### What is being asked
Retype only the lines below from the one with "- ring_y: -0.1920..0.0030" to the one with "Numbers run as", inclusive, skipping every image.

Saved entries:
---*---

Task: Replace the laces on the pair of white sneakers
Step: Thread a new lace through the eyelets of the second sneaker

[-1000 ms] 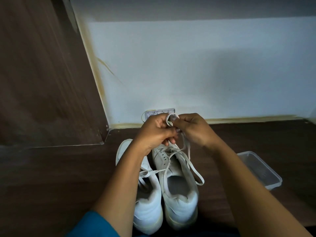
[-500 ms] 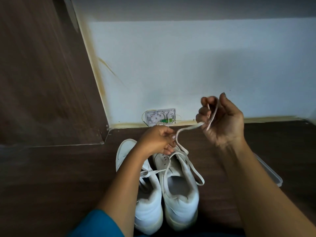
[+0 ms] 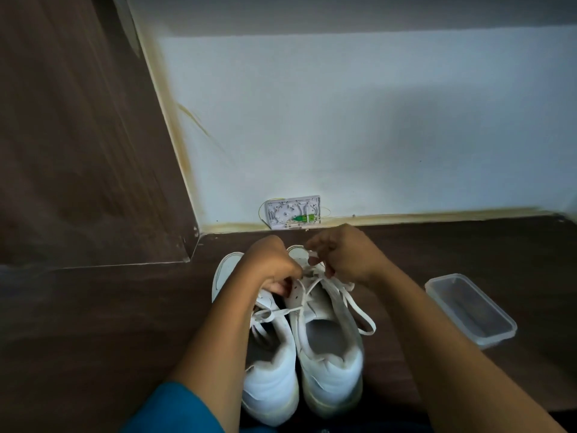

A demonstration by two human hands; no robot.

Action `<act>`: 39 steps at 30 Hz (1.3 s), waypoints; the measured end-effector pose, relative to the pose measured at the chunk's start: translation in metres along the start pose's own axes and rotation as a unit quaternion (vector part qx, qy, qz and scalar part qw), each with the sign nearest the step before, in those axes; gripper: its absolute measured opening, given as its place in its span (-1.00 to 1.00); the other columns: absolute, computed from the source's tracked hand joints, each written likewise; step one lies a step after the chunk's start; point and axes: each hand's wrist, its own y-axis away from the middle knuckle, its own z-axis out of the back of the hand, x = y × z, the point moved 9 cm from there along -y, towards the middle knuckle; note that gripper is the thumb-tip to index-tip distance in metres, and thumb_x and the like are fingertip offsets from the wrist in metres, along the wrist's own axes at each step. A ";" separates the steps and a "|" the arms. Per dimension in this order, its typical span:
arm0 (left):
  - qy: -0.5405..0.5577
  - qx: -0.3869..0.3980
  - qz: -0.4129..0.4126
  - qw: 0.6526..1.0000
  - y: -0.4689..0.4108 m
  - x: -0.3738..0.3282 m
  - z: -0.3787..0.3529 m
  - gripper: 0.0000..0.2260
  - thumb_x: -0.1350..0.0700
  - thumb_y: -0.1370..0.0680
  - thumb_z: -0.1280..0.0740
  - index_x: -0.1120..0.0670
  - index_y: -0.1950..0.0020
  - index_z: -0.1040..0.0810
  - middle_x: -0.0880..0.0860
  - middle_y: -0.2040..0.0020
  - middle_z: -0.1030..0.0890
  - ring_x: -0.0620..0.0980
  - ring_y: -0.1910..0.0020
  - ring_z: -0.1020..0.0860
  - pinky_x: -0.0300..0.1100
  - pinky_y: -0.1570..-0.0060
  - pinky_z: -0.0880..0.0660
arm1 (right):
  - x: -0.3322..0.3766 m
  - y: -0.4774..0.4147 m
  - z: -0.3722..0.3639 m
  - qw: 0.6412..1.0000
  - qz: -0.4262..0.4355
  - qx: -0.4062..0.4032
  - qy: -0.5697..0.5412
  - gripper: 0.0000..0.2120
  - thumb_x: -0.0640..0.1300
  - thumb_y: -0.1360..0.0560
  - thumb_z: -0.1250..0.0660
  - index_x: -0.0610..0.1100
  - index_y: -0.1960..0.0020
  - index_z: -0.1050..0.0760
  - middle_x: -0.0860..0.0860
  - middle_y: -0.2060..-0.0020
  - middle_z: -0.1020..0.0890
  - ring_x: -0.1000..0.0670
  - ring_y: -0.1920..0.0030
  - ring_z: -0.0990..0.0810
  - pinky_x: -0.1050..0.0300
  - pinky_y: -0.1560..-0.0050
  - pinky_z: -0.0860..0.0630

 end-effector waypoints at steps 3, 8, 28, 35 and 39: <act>0.016 -0.022 -0.003 1.000 -0.001 0.004 0.006 -0.87 0.36 -0.42 -0.39 0.28 0.04 -0.59 0.22 0.15 -0.57 0.02 0.40 -0.54 -0.23 0.48 -0.56 | -0.001 -0.005 -0.010 0.997 0.016 0.011 0.071 -0.66 -0.42 -0.42 -0.23 -0.20 -0.08 -0.64 -0.04 0.04 -0.68 0.10 0.11 -0.61 0.26 0.11 -0.49; 0.044 -0.011 0.001 0.999 -0.005 0.009 0.005 -0.85 0.43 -0.42 -0.34 0.19 0.19 -0.57 0.21 0.14 -0.61 0.16 0.16 -0.65 -0.12 0.28 -0.60 | -0.007 -0.006 -0.019 0.996 0.006 0.023 0.082 -0.91 -0.10 -0.37 -0.48 -0.11 0.27 -0.65 0.05 0.33 -0.64 0.18 0.33 -0.51 0.37 0.36 -0.36; 0.072 -0.033 -0.006 0.997 -0.002 0.008 0.010 -0.77 0.47 -0.42 -0.30 0.14 0.25 -0.50 0.14 0.21 -0.53 0.09 0.25 -0.55 -0.11 0.28 -0.58 | -0.016 -0.012 -0.033 0.997 -0.015 0.007 0.072 -0.81 -0.18 -0.43 -0.35 -0.29 0.09 -0.65 -0.18 0.12 -0.67 -0.09 0.05 -0.62 0.11 0.05 -0.50; 0.081 -0.021 -0.001 0.996 -0.003 0.010 0.008 -0.78 0.46 -0.43 -0.31 0.15 0.26 -0.49 0.14 0.22 -0.54 0.02 0.33 -0.55 -0.21 0.45 -0.56 | -0.011 -0.008 -0.027 0.992 0.003 -0.012 0.128 -0.87 -0.12 -0.41 -0.43 -0.19 0.13 -0.67 -0.11 0.16 -0.67 0.06 0.19 -0.52 0.25 0.32 -0.34; 0.080 -0.022 -0.001 0.997 -0.004 0.009 0.008 -0.79 0.46 -0.44 -0.30 0.16 0.26 -0.50 0.16 0.24 -0.54 0.07 0.34 -0.57 -0.20 0.45 -0.58 | 0.004 -0.006 -0.037 0.972 0.065 0.020 0.223 -0.89 -0.20 -0.45 -0.32 -0.22 0.19 -0.58 -0.06 0.30 -0.60 -0.06 0.17 -0.53 0.27 0.31 -0.29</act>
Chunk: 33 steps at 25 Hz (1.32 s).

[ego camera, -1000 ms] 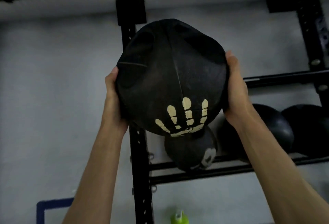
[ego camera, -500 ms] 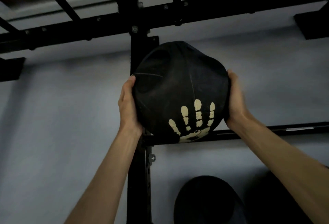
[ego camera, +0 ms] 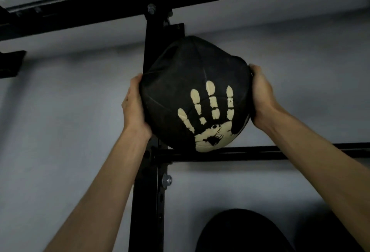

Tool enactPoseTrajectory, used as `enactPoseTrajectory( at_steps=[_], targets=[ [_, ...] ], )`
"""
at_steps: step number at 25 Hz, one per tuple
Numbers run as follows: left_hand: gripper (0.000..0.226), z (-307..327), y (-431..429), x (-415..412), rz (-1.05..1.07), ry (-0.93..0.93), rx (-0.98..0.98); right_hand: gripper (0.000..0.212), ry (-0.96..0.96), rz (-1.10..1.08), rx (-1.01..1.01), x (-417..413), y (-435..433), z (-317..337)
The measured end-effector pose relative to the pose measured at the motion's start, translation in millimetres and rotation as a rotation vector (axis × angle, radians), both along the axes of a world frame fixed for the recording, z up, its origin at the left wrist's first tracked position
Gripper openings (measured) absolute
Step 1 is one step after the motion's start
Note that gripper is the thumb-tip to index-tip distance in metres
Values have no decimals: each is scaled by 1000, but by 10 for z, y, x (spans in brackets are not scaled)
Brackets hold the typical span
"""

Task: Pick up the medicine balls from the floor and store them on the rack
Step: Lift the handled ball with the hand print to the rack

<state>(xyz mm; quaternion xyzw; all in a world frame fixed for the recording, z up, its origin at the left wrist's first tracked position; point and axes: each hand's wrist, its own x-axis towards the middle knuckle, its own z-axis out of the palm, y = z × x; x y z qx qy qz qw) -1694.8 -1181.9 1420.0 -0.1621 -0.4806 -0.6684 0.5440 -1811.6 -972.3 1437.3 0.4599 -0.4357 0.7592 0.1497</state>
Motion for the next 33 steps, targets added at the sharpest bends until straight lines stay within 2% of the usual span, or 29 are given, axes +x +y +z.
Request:
enactPoseTrajectory(
  at_steps=[2,5,7,10,13,15,16,18,21,24,33],
  targets=[
    [53,33,-99,-56,-14,-14,22,40,55,-40,-78,-58,-106,16],
    [40,141,-189,-97,1,-30,95,36,301,-185,-243,-145,-254,-21],
    [28,189,-269,-159,13,-5,150,34,412,-263,-246,-196,-343,21],
    [16,212,-318,-271,143,148,168,35,357,-355,-180,-233,-368,183],
    [24,197,-222,-319,387,369,-73,37,272,-374,-98,-351,-352,225],
    [29,225,-155,-358,486,392,-322,40,212,-354,-68,-457,-338,222],
    [31,255,-139,-385,512,358,-413,41,182,-339,-59,-500,-340,225],
    [33,340,-140,-426,516,265,-479,43,130,-328,-77,-550,-359,195],
    [37,462,-196,-482,474,159,-472,44,229,-423,-161,-589,-438,-9],
    [38,524,-224,-537,411,58,-475,51,310,-517,-133,-602,-472,-138],
    [45,820,-58,-810,536,-263,-635,55,120,-499,25,-884,-394,-179]
  ],
)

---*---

### Your solution
  - ring_y: -0.1920..0.0030
  - ring_z: -0.0990..0.0810
  - pinky_x: -0.1050..0.0300
  - pinky_y: -0.1560..-0.0050
  - pinky_z: -0.0860..0.0630

 end-effector waypoints at steps 3, 8, 28, 35 and 39: <act>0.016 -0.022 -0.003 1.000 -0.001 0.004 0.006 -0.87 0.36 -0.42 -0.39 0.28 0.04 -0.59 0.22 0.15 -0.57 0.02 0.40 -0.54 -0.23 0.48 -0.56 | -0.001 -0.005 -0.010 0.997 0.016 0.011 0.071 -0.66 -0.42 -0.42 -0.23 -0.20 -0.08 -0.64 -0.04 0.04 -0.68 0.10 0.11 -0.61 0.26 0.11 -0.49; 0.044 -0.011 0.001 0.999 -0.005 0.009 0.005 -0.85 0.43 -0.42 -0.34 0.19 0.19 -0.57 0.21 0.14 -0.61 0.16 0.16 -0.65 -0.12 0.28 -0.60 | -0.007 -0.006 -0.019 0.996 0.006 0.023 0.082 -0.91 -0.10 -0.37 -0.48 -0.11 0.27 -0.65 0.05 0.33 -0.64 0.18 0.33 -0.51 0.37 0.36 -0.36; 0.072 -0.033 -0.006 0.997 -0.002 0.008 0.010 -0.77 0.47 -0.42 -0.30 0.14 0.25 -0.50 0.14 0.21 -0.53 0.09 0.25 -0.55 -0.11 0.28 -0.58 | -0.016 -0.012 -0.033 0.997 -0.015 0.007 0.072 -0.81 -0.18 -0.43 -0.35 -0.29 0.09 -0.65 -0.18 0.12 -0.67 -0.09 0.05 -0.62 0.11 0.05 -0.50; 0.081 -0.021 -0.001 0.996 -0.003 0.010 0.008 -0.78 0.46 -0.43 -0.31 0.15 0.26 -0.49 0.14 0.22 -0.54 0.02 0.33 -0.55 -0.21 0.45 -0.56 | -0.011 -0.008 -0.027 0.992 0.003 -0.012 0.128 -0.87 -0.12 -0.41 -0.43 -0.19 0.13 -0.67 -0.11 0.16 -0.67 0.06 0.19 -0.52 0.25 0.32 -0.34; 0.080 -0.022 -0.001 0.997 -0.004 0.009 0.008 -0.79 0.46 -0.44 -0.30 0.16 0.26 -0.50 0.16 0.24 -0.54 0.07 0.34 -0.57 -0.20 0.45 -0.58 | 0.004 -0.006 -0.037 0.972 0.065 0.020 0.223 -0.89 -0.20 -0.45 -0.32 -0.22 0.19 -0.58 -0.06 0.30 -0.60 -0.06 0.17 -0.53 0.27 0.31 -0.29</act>
Chunk: 33 steps at 25 Hz (1.32 s).

[ego camera, -1000 ms] 
[ego camera, -500 ms] 
[ego camera, +0 ms] 

Tool enactPoseTrajectory, used as `enactPoseTrajectory( at_steps=[_], targets=[ [_, ...] ], )`
"""
at_steps: step number at 25 Hz, one per tuple
Numbers run as follows: left_hand: gripper (0.000..0.226), z (-307..327), y (-431..429), x (-415..412), rz (-1.05..1.07), ry (-0.93..0.93), rx (-0.98..0.98); right_hand: gripper (0.000..0.212), ry (-0.96..0.96), rz (-1.10..1.08), rx (-1.01..1.01), x (-417..413), y (-435..433), z (-317..337)

No additional output will be generated.